The Cambodian government, for its part, baulks at any criticism. Chea Sim, president of the ruling Cambodian People's Party, said last week: "We wish that those entities who constantly look at the process in a negative way would take a more balanced approach." He added: "The Cambodian People's Party undertook the struggle to save the people, and has constantly searched for justice for the victims of the genocidal regime."
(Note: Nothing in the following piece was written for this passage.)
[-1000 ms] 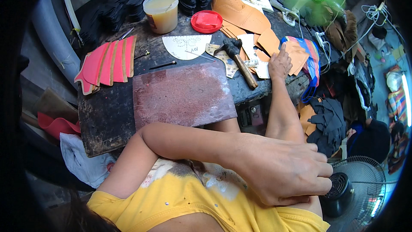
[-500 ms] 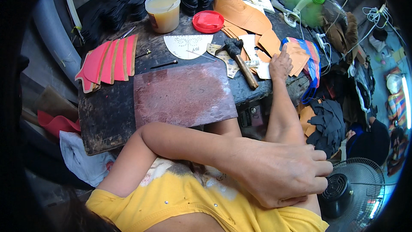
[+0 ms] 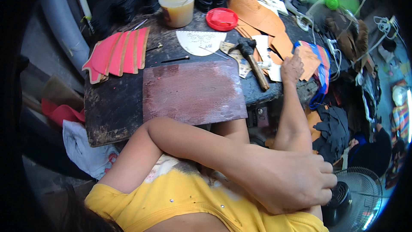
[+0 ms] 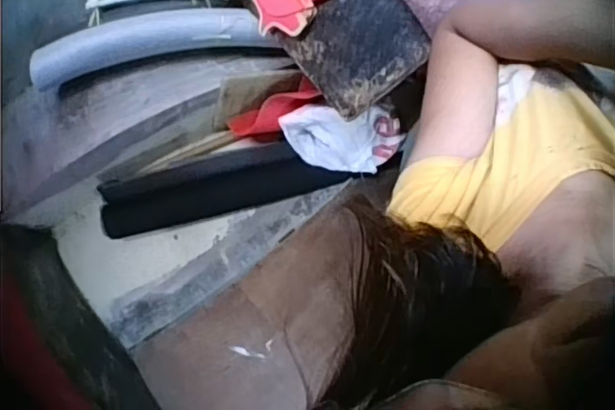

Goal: The person uses a hammer and punch to make holes in tan leather pieces on a workbench. They then handle pink foam pieces, stacking and aligning them on the bench.

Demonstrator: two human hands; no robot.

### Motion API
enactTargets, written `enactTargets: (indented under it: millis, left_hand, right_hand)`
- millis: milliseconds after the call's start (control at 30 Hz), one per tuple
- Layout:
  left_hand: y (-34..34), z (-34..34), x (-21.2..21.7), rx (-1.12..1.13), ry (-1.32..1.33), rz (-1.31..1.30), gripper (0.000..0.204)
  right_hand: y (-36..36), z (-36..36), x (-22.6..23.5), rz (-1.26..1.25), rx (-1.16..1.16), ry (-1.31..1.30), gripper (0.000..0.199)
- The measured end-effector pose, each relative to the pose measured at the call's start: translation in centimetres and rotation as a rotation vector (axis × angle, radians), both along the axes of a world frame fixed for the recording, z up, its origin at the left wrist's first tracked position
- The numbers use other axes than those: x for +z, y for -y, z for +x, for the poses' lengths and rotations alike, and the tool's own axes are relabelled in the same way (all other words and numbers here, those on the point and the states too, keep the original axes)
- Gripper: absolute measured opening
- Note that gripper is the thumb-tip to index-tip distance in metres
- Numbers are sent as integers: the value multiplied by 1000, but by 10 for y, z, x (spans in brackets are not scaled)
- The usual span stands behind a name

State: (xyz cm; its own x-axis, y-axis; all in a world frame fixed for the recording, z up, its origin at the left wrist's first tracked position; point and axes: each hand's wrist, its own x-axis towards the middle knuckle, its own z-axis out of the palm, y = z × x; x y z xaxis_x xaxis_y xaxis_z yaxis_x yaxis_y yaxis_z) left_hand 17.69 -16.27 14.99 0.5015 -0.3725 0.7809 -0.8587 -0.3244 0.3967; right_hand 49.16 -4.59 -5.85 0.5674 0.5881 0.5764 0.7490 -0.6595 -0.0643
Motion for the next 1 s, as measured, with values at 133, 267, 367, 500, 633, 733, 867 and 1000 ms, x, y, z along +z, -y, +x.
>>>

Most Khmer Rouge leaders are still at liberty, which is like Himmler still walking the streets of Munich in the 1960s

Which is all well and good, if it weren't for the fact that, if the trials take much longer, there will be no one left to convict. Pol Pot died a squalid but peaceful death nearly a decade ago. Ta Mok, 'the Butcher', expired last year. The various other Khmer Rouge suspects are in their seventies and eighties. Remarkably, most of them are at liberty, which is rather like Himmler and Goring still walking the streets of Munich in the 1960s.
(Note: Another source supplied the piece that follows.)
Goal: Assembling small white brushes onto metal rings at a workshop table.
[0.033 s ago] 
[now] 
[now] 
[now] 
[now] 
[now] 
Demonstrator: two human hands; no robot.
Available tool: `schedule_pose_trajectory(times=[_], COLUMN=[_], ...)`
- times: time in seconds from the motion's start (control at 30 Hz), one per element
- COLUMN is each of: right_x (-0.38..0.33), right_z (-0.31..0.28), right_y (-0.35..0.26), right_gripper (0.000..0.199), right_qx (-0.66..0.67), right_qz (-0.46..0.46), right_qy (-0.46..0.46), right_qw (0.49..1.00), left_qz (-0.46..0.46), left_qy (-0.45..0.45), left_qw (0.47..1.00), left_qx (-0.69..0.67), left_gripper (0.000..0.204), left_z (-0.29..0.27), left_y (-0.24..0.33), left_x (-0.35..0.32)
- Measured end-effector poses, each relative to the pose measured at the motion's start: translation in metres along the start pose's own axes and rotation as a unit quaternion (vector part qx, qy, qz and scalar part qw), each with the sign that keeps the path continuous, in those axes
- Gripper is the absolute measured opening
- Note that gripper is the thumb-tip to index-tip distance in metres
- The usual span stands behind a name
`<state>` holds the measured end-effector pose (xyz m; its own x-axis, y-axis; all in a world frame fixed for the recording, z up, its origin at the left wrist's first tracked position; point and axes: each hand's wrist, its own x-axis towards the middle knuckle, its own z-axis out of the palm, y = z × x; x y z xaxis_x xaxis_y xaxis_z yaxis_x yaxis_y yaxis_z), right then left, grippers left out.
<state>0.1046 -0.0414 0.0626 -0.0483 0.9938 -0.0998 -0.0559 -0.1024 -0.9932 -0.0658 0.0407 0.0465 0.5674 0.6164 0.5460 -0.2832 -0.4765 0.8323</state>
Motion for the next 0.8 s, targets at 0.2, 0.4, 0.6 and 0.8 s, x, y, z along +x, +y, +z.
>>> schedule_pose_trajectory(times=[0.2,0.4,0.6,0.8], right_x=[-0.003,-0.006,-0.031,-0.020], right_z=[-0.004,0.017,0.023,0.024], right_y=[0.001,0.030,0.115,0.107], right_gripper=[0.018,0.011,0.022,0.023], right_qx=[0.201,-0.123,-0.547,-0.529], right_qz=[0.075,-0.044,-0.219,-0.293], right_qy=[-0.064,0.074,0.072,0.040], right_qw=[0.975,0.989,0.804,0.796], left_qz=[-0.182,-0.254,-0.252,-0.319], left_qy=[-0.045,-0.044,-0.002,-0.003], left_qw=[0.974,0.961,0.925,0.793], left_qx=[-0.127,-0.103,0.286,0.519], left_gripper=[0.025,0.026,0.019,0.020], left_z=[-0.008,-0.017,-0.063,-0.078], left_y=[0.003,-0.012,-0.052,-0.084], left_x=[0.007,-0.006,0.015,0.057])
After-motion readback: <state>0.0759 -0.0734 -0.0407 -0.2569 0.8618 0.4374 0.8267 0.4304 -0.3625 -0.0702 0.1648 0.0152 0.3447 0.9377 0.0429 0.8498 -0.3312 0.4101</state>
Why are the trials truly taking so long? Some say the Chinese, very influential here, want to forget their association with Pol Pot, and are pressuring the Cambodians to avoid a proper hearing. Others blame high-ups in the Cambodian government, which still contains Khmer Rouge "sympathisers".

A final theory says that the entire nation would, subconsciously at least, rather bury the past than relive it.

This is understandable, of course. And yet it isn't good enough for Cambodia. It isn't good enough for humanity. And it isn't good enough for that person whose blood is sprayed across the ceiling of Tuol Sleng.